Former Miss USA Cheslie Kryst passed away this weekend. Police believe she committed suicide by jumping from the window of her 19th-floor Manhattan apartment to the pavement below. She was 30.

Kryst won the Miss USA crown in 2019, the first year in which that crown, along with Miss America and Miss Teen USA were all won by Black women. She had achieved professional success before and after that win, earning a law degree and an MBA from Wake Forest University and competing as an NCAA Division-I track and field athlete in undergrad. After winning Miss USA at age 28–the oldest woman to wear the crown–she built a media career, garnering an Emmy nomination as a correspondent for the syndicated entertainment show “Extra”.

But the former pageant queen was also public that like many Black women, she had struggled with her mental health. In 2021, she wrote an essay for Allure that addressed how she’d internalized the societal pressures of ageism, toxic and racist beauty standards and expectations for achievement.

From Allure

I discovered that the world’s most important question, especially when asked repeatedly and answered frankly, is: why? Why earn more achievements just to collect another win? Why pursue another plaque or medal or line item on my resume if it’s for vanity’s sake, rather than out of passion?

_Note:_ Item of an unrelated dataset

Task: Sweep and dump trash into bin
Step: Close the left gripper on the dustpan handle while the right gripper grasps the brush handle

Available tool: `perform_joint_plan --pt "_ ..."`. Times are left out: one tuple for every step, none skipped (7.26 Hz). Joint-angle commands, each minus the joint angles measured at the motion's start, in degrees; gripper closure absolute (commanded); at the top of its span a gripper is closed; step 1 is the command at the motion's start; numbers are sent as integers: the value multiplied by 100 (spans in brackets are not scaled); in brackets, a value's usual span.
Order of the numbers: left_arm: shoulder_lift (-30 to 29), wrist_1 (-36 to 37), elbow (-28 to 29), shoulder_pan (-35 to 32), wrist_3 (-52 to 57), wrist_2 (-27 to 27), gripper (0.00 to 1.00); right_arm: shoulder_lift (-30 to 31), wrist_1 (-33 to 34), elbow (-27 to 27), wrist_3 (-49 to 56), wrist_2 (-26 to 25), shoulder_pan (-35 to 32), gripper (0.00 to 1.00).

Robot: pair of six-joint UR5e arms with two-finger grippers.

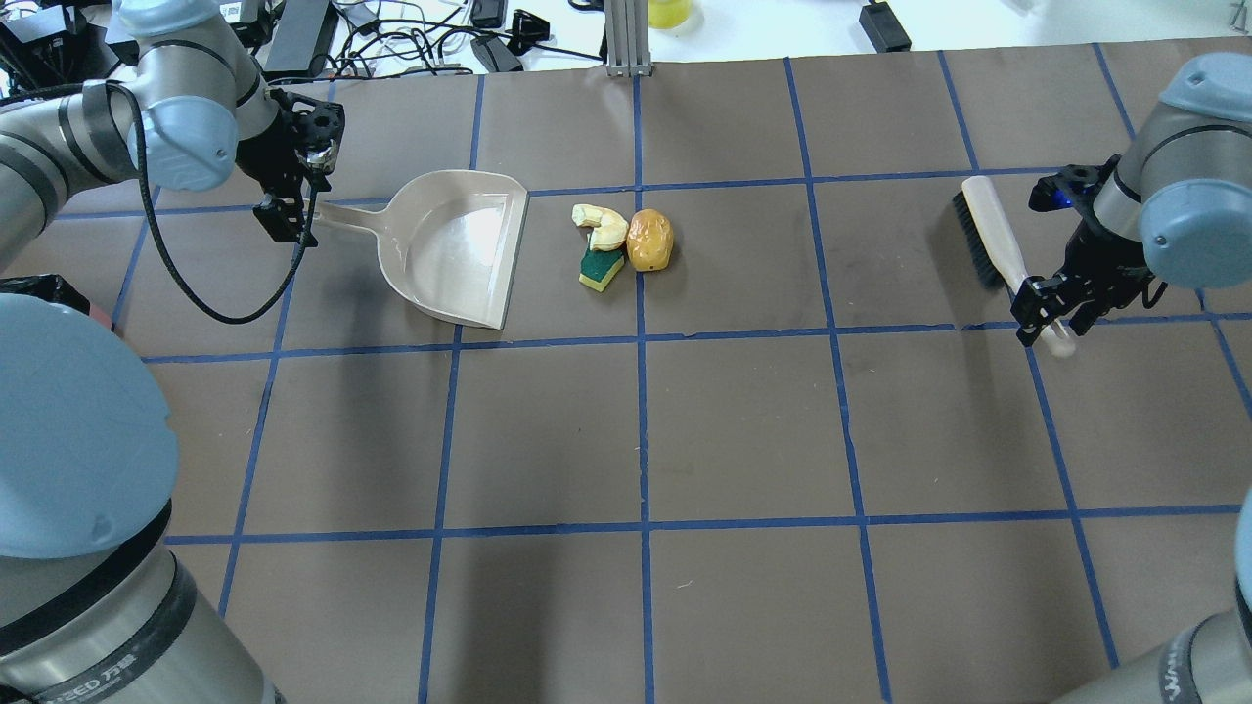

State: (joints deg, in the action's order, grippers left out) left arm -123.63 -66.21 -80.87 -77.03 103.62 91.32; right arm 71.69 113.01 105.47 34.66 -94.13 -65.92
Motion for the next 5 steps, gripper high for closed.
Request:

Why work so hard to capture the dreams I’ve been taught by society to want when I continue to only find emptiness?

Too often, I noticed that the only people impressed by an accomplishment were those who wanted it for themselves. Meanwhile, I was rewarded with a lonely craving for the next award. Some would see this hunger and label it “competitiveness”; others might call it the unquenchable thirst of insecurity.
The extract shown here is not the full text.